Quem pode calcular a sorte das sementes que a fé e o amor lançam no mais íntimo de uma
alma, deixando a Deus o cuidado de fazê-las germinar?" [2]
É em uma batalha contra os alamanos que as sementes lançadas por Clotilde
finalmente germinam no coração de Clóvis. Ao ver a derrota iminente de suas tropas, Clóvis
lança os olhos para o céu e faz uma promessa: “Jesus Cristo, que Clotilde afirma ser o Filho
do Deus da vida, tu que desejas vir em auxílio daqueles que desanimam e dar-lhes a vitória,
desde que esperem em ti, eu invoco devotamente o teu glorioso socorro. Se te dignares
conceder-me a vitória sobre os meus inimigos, e se eu experimentar esse poder de que as
pessoas que usam o teu nome afirmam ter tantas provas, acreditarei em ti e far-me-ei batizar
em teu nome" [3]. Mal tinha acabado de dizer isso, as forças alamanas debandaram e Clóvis
obteve a vitória.
Fiel à sua palavra, Clóvis começa a aprender as verdades da fé, a fim de ser batizado.
Daniel-Rops escreve que o rei franco, “ao escutar a narrativa da Paixão, exclama excitado:
'Ah! Se eu tivesse estado lá com os meus francos!...'" [4]. Pacientemente, por meio da
catequese e de seus prodígios de taumaturgo, São Remígio vai instruindo o coração de
Clóvis, até que, na solenidade do Natal, provavelmente no ano de 496, ele é batizado.
Para a ocasião, “o prédio da catedral de Reims fora ornado de cortinas brancas e
iluminado por milhares de círios aromáticos, como símbolo da beleza espiritual da Mãe
Igreja que nesse dia acolhia os francos como filhos (...). O próprio Clóvis, deslumbrado ante
o esplendor da decoração e dos cânticos, deteve-se na soleira do recinto sagrado e perguntou
a Remígio: 'É este o Reino dos Céus que tu me prometes? - Não, mas é o começo do caminho
que a ele conduz', respondeu o Bispo" [5]. São Gregório de Tours narra que, quando Clóvis
se apresentou diante da pia batismal, com um colar supersticioso que os francos usavam, o
santo bispo de Reims disse: “Mitis depone colla, Sicamber; adora quod incendisti, incende
quod adorasti – Depõe humildemente o colar, ó sicâmbrio!
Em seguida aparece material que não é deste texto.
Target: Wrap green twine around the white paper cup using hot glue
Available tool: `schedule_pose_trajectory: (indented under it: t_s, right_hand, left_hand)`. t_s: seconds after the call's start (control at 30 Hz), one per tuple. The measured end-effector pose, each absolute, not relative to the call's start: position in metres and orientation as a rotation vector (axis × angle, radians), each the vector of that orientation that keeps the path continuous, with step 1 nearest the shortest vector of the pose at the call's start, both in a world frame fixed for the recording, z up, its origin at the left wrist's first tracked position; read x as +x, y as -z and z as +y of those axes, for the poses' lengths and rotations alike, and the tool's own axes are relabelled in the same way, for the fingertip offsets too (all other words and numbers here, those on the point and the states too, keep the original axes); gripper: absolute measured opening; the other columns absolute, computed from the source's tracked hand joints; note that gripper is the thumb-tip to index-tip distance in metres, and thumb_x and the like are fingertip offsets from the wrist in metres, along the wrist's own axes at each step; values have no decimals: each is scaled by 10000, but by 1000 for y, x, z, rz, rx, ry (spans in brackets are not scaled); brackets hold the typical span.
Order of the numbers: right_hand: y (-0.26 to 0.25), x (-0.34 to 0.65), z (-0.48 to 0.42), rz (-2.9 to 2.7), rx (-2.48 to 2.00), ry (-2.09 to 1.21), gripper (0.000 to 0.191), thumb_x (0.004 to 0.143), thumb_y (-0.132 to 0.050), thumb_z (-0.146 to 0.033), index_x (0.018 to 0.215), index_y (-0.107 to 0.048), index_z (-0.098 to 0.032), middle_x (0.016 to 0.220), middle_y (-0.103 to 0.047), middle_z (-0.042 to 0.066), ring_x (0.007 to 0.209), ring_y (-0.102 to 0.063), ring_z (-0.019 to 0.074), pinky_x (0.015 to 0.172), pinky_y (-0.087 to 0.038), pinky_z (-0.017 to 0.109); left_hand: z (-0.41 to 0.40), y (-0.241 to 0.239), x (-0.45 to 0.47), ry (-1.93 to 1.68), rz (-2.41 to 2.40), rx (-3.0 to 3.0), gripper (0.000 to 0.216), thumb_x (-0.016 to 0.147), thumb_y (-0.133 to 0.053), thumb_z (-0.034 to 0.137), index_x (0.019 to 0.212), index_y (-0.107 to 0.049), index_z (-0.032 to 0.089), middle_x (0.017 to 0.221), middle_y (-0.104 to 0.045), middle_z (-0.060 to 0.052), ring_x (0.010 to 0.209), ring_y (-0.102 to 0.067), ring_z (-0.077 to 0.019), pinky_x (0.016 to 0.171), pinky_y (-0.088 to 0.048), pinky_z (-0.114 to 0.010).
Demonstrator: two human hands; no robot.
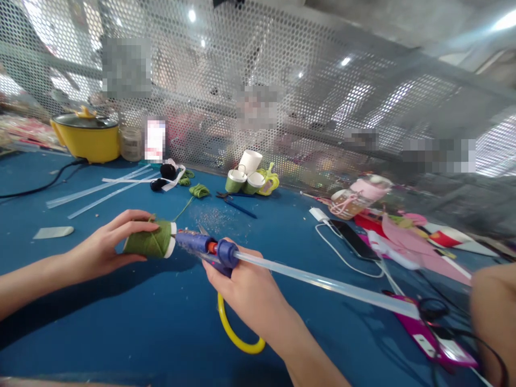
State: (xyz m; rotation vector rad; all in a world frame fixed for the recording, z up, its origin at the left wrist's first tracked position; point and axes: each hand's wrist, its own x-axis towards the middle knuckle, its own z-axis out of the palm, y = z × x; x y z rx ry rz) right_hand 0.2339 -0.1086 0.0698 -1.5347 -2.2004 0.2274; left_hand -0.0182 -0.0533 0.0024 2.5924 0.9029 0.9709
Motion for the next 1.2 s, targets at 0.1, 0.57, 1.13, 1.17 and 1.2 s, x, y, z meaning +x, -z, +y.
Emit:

Adora o que queimaste e queima
o que adoraste!" [6].
Com a conversão de Clóvis, começa a escrever-se uma nova página da história
ocidental. Em pouco tempo, será fundada a França, o primeiro reino cristão da Europa, por
esse motivo apelidada de “fils aîné de l'Église – filha primogênita da Igreja". Graças à ação
de santos como Remígio, Clotilde, Genoveva, Martinho e muitos outros, os duros corações
dos bárbaros e dos pagãos eram conquistados para Cristo.

Referências

1. DANIEL-ROPS, Henri. A Igreja dos tempos bárbaros. Quadrante: São Paulo, 1991, p.
193.
2. Ibidem, p. 197.
3. São Gregório de Tours, Historia Francorum, II, 30 (PL 71, 225).
4. DANIEL-ROPS, Henri. A Igreja dos tempos bárbaros. Quadrante: São Paulo, 1991, p.
198.
5. Irmã Clara Isabel Morazzani Arráiz, EP, São Remígio de Reims Revista Arautos do
Evangelho, Jan. 2012, n. 121, p. 32-35.
6. São Gregório de Tours, Historia Francorum, II, 31 (PL 71, 227).